Melnikova A K, Kuravsky M L, Kulikova K V, Sevostyanova I A, Muronetz V I
Faculty of Bioengineering and Bioinformatics Moscow State University, Moscow, Russia.
Belozersky Institute of Physico-Chemical Biology, Lomonosov Moscow State University, Moscow, Russia.
Biomed Khim. 2020 Sep;66(5):372-377. doi: 10.18097/PBMC20206605372.
The somatic isoform of the glycolytic enzyme glyceraldehyde-3-phosphate dehydrogenase (GAPDH; EC1.2.1.12) is involved in such crucial for cancer cells development pathways as induction of apoptosis and glycolytic regulation. At the same time, sperm-specific isoform (GAPDHS) does not exhibit all the same functions as somatic enzyme.
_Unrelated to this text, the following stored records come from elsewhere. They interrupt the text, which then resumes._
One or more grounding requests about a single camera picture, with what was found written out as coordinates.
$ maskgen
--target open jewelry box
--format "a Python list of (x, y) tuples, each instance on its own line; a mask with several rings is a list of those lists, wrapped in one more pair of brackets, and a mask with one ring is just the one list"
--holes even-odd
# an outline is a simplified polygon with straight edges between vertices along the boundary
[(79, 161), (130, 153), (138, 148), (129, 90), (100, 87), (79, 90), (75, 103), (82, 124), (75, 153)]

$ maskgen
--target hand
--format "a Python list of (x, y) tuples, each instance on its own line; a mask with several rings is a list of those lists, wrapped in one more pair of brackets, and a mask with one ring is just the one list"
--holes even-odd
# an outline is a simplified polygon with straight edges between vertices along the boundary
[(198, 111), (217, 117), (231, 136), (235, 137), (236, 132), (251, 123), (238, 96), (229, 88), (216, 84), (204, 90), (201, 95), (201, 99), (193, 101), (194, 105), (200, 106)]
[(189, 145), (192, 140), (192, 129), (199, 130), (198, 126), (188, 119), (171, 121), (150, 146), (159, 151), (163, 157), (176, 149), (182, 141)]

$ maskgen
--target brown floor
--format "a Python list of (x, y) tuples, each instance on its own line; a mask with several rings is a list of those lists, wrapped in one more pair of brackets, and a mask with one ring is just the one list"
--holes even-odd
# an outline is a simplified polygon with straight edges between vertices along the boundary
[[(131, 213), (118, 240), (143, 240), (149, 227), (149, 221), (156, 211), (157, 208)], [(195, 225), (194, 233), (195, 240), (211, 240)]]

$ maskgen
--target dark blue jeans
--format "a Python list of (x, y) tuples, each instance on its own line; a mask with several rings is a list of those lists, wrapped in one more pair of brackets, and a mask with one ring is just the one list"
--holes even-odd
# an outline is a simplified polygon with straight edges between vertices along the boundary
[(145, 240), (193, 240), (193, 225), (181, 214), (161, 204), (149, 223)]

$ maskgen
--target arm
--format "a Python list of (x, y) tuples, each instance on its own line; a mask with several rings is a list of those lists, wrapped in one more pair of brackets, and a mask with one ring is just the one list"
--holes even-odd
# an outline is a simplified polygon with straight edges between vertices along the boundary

The expression of sperm-specific GAPDH without N-terminal domain in some melanoma cells along with somatic isoenzyme, shown in our previous work, has led to the proposal of this unusual enzyme's possible role in regulation of cancer cells glycolysis. In the presented work we have tested production of GAPDHS in 13 additional melanoma cell lines by immunoblotting. We have also gathered data on energy metabolism in 5 selected cell lines by evaluation of glucose uptake and lactate production in differing conditions. We have demonstrated that in standard cultivation media glucose uptake by MelP cells, producing substantial amounts of GAPDHS protein was higher than in MelKor cells, producing lesser amounts of GAPDHS. All other analyzed cell lines that do not produce GAPDHS (MelMS, MelSi and Malme3M) had even a lower glucose uptake rate.
糖酵解酶甘油醛-3-磷酸脱氢酶(GAPDH;EC1.2.1.12)的体细胞同工型参与了对癌细胞发育途径至关重要的过程,如诱导细胞凋亡和糖酵解调节。与此同时,精子特异性同工型(GAPDHS)并不具备与体细胞酶完全相同的功能。我们之前的研究表明,在一些黑色素瘤细胞中,不含N端结构域的精子特异性GAPDH与体细胞同工酶一同表达,这引发了关于这种特殊酶可能在癌细胞糖酵解调节中发挥作用的推测。在本研究中,我们通过免疫印迹法检测了另外13种黑色素瘤细胞系中GAPDHS的产生情况。我们还通过评估不同条件下的葡萄糖摄取和乳酸产生,收集了5种选定细胞系能量代谢的数据。我们证明,在标准培养基中,产生大量GAPDHS蛋白的MelP细胞的葡萄糖摄取量高于产生较少GAPDHS的MelKor细胞。所有其他不产生GAPDHS的分析细胞系(MelMS、MelSi和Malme3M)的葡萄糖摄取率甚至更低。